Add unit tests since AMDGPU will only trigger this for gigantic
vectors, and won't use the annoying odd sized breakdown case.
diff --git a/llvm/lib/CodeGen/GlobalISel/LegalizerHelper.cpp b/llvm/lib/CodeGen/GlobalISel/LegalizerHelper.cpp
index 841c37e..2f722d0 100644
--- a/llvm/lib/CodeGen/GlobalISel/LegalizerHelper.cpp
+++ b/llvm/lib/CodeGen/GlobalISel/LegalizerHelper.cpp
@@ -3608,18 +3608,24 @@
 }
 
 LegalizerHelper::LegalizeResult
-LegalizerHelper::fewerElementsVectorExtractVectorElt(MachineInstr &MI,
-                                                     unsigned TypeIdx,
-                                                     LLT NarrowVecTy) {
-  assert(TypeIdx == 1 && "not a vector type index");
+LegalizerHelper::fewerElementsVectorExtractInsertVectorElt(MachineInstr &MI,
+                                                           unsigned TypeIdx,
+                                                           LLT NarrowVecTy) {
+  Register DstReg = MI.getOperand(0).getReg();
+  Register SrcVec = MI.getOperand(1).getReg();
+  Register InsertVal;
+  bool IsInsert = MI.getOpcode() == TargetOpcode::G_INSERT_VECTOR_ELT;
+
+  assert((IsInsert ? TypeIdx == 0 : TypeIdx == 1) && "not a vector type index");
+  if (IsInsert)
+    InsertVal = MI.getOperand(2).getReg();
+
+  Register Idx = MI.getOperand(MI.getNumOperands() - 1).getReg();
 
   // TODO: Handle total scalarization case.
   if (!NarrowVecTy.isVector())
     return UnableToLegalize;
 
-  Register DstReg = MI.getOperand(0).getReg();
-  Register SrcVec = MI.getOperand(1).getReg();
-  Register Idx = MI.getOperand(2).getReg();
   LLT VecTy = MRI.getType(SrcVec);
 
   // If the index is a constant, we can really break this down as you would
@@ -3637,8 +3643,8 @@
     LLT GCDTy = extractGCDType(VecParts, VecTy, NarrowVecTy, SrcVec);
 
     // Build a sequence of NarrowTy pieces in VecParts for this operand.

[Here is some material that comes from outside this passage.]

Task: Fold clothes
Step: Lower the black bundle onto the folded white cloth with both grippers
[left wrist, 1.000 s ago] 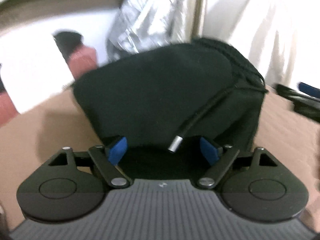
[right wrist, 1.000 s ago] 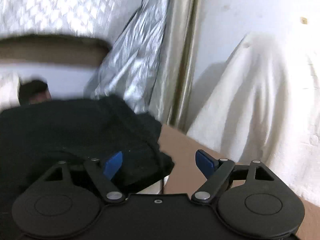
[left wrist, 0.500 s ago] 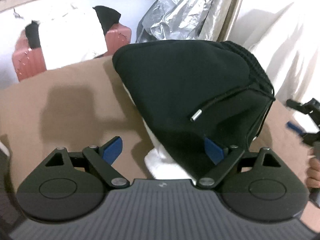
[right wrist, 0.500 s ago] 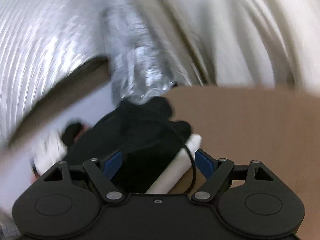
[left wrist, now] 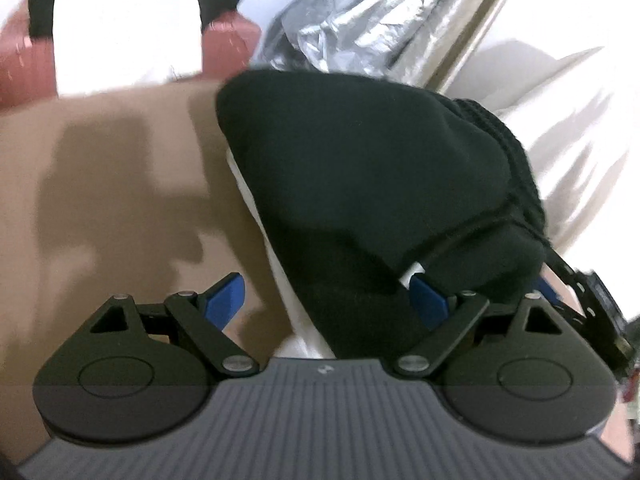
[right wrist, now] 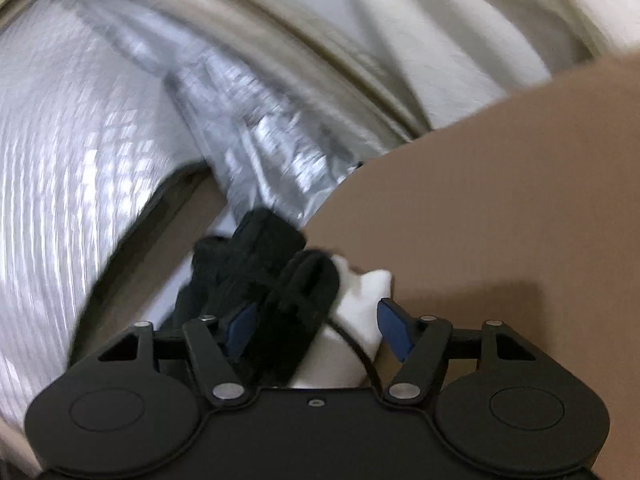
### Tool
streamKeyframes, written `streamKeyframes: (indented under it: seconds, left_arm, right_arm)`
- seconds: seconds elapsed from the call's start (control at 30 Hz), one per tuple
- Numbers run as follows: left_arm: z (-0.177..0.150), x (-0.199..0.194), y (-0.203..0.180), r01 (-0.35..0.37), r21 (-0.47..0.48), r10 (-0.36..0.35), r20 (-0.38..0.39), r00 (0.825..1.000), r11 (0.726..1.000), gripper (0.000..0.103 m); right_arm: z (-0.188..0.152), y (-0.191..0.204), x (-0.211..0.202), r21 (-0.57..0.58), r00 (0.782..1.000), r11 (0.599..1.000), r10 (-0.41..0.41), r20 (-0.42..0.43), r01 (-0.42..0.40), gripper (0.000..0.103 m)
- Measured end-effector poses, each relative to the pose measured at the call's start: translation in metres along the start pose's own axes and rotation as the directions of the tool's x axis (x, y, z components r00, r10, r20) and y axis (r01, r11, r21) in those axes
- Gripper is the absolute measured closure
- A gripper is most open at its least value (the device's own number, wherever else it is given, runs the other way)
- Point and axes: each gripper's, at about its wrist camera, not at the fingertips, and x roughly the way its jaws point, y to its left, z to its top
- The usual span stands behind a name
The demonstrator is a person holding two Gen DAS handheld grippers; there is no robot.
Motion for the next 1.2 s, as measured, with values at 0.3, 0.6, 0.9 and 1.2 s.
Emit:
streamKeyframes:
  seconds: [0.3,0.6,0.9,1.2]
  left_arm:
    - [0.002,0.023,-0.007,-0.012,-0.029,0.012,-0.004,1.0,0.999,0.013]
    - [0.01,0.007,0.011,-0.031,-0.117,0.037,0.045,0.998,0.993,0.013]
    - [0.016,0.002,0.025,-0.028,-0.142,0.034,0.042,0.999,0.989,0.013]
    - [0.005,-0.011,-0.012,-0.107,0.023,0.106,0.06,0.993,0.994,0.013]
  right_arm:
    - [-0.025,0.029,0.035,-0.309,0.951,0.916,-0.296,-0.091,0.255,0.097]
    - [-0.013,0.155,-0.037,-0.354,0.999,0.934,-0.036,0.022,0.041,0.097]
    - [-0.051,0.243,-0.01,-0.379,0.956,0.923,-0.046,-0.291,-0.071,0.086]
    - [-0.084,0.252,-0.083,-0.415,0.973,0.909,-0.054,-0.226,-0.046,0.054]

-    buildLCMMergePieces(VecTy, NarrowVecTy, GCDTy, VecParts,
-                        TargetOpcode::G_ANYEXT);
+    LLT LCMTy = buildLCMMergePieces(VecTy, NarrowVecTy, GCDTy, VecParts,
+                                    TargetOpcode::G_ANYEXT);
 
     unsigned NewNumElts = NarrowVecTy.getNumElements();
 
@@ -3647,12 +3653,26 @@
     auto NewIdx =
         MIRBuilder.buildConstant(IdxTy, IdxVal - NewNumElts * PartIdx);
 
-    MIRBuilder.buildExtractVectorElement(DstReg, VecParts[PartIdx], NewIdx);
+    if (IsInsert) {
+      LLT PartTy = MRI.getType(VecParts[PartIdx]);
+
+      // Use the adjusted index to insert into one of the subvectors.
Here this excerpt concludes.